Records from a data collection:
=== Section Start ===

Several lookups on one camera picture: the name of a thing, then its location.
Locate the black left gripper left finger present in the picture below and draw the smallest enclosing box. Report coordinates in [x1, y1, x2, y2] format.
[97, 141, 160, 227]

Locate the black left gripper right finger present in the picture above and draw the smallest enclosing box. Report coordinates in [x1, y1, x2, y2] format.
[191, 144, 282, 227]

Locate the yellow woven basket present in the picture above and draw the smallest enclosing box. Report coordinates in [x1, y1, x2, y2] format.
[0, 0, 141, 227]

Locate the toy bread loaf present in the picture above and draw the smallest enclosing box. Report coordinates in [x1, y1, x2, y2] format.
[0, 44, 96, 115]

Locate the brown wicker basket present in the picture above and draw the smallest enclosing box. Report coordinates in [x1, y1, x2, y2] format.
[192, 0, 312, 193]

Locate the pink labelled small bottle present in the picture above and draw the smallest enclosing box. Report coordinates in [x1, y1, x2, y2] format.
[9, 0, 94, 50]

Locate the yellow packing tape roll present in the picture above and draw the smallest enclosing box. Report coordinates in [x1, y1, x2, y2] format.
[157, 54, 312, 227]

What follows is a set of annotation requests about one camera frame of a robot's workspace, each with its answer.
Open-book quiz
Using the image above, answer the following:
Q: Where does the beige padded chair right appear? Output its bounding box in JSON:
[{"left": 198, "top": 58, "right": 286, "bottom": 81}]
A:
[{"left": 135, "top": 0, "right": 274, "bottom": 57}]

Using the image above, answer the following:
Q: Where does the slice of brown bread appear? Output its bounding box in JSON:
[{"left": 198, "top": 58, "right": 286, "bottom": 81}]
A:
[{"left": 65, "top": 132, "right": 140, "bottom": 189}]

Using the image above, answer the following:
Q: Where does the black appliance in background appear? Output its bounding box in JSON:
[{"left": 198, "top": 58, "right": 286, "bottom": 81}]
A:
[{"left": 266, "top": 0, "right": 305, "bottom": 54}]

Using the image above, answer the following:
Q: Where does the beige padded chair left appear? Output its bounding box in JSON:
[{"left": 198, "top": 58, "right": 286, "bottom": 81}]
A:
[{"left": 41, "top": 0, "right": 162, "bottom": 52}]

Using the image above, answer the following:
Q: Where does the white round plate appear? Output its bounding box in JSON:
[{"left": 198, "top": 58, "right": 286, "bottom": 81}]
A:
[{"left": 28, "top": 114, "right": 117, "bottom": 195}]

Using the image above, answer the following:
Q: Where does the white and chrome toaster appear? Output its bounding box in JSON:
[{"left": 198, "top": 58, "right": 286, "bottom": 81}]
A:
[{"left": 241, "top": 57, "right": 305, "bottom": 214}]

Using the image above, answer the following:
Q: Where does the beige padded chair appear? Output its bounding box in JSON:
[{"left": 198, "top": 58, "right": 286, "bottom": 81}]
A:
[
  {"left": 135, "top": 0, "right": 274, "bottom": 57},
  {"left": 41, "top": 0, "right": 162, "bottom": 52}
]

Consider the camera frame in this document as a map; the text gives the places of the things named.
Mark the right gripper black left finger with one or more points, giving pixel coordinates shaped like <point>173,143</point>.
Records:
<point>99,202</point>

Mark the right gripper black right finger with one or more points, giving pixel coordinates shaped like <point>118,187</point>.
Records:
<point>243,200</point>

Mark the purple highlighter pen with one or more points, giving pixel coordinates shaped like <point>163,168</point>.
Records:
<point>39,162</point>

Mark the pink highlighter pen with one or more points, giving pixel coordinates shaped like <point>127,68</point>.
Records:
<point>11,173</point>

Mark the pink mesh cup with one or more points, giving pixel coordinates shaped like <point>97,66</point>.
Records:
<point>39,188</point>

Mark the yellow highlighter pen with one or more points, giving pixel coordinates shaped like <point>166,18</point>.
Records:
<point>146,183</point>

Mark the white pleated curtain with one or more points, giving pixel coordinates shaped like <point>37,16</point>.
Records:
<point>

=== Section End ===

▶ [Try it]: Could you return every record above exactly as written?

▶ [Response]:
Several lookups on one camera picture: the name of a thing, then its location.
Locate the black left gripper left finger present in the picture below and draw the smallest enclosing box. Report coordinates in [x1, y1, x2, y2] format.
[97, 141, 160, 227]

Locate the black left gripper right finger present in the picture above and draw the smallest enclosing box. Report coordinates in [x1, y1, x2, y2] format.
[191, 144, 282, 227]

Locate the yellow woven basket present in the picture above and draw the smallest enclosing box. Report coordinates in [x1, y1, x2, y2] format.
[0, 0, 141, 227]

Locate the toy bread loaf present in the picture above and draw the smallest enclosing box. Report coordinates in [x1, y1, x2, y2] format.
[0, 44, 96, 115]

Locate the brown wicker basket present in the picture above and draw the smallest enclosing box. Report coordinates in [x1, y1, x2, y2] format.
[192, 0, 312, 193]

Locate the pink labelled small bottle present in the picture above and draw the smallest enclosing box. Report coordinates in [x1, y1, x2, y2] format.
[9, 0, 94, 50]

Locate the yellow packing tape roll present in the picture above and draw the smallest enclosing box. Report coordinates in [x1, y1, x2, y2] format.
[157, 54, 312, 227]

What follows is a set of annotation requests about one camera frame of a robot's workspace, each with its answer.
Open-book quiz
Using the image above, answer the following:
Q: Where does the beige padded chair right appear? Output its bounding box in JSON:
[{"left": 198, "top": 58, "right": 286, "bottom": 81}]
A:
[{"left": 135, "top": 0, "right": 274, "bottom": 57}]

Using the image above, answer the following:
Q: Where does the slice of brown bread appear? Output its bounding box in JSON:
[{"left": 198, "top": 58, "right": 286, "bottom": 81}]
A:
[{"left": 65, "top": 132, "right": 140, "bottom": 189}]

Using the image above, answer the following:
Q: Where does the black appliance in background appear? Output its bounding box in JSON:
[{"left": 198, "top": 58, "right": 286, "bottom": 81}]
A:
[{"left": 266, "top": 0, "right": 305, "bottom": 54}]

Using the image above, answer the following:
Q: Where does the beige padded chair left appear? Output its bounding box in JSON:
[{"left": 198, "top": 58, "right": 286, "bottom": 81}]
A:
[{"left": 41, "top": 0, "right": 162, "bottom": 52}]

Using the image above, answer the following:
Q: Where does the white round plate appear? Output its bounding box in JSON:
[{"left": 198, "top": 58, "right": 286, "bottom": 81}]
A:
[{"left": 28, "top": 114, "right": 117, "bottom": 195}]

Using the image above, answer the following:
Q: Where does the white and chrome toaster appear? Output its bounding box in JSON:
[{"left": 198, "top": 58, "right": 286, "bottom": 81}]
A:
[{"left": 241, "top": 57, "right": 305, "bottom": 214}]

Using the image above, answer the following:
Q: Where does the beige padded chair appear? Output its bounding box in JSON:
[{"left": 198, "top": 58, "right": 286, "bottom": 81}]
A:
[
  {"left": 135, "top": 0, "right": 274, "bottom": 57},
  {"left": 41, "top": 0, "right": 162, "bottom": 52}
]

Consider the camera frame in this document as a map; the text gives the places of the things named.
Mark the right gripper black left finger with one or more points, giving pixel coordinates shaped like <point>173,143</point>.
Records:
<point>99,202</point>

Mark the right gripper black right finger with one or more points, giving pixel coordinates shaped like <point>118,187</point>.
Records:
<point>243,200</point>

Mark the purple highlighter pen with one or more points, giving pixel coordinates shaped like <point>163,168</point>.
Records:
<point>39,162</point>

Mark the pink highlighter pen with one or more points, giving pixel coordinates shaped like <point>127,68</point>.
Records:
<point>11,173</point>

Mark the pink mesh cup with one or more points, giving pixel coordinates shaped like <point>97,66</point>.
Records:
<point>39,188</point>

Mark the yellow highlighter pen with one or more points, giving pixel coordinates shaped like <point>166,18</point>.
Records:
<point>146,183</point>

Mark the white pleated curtain with one or more points, giving pixel coordinates shaped like <point>37,16</point>.
Records:
<point>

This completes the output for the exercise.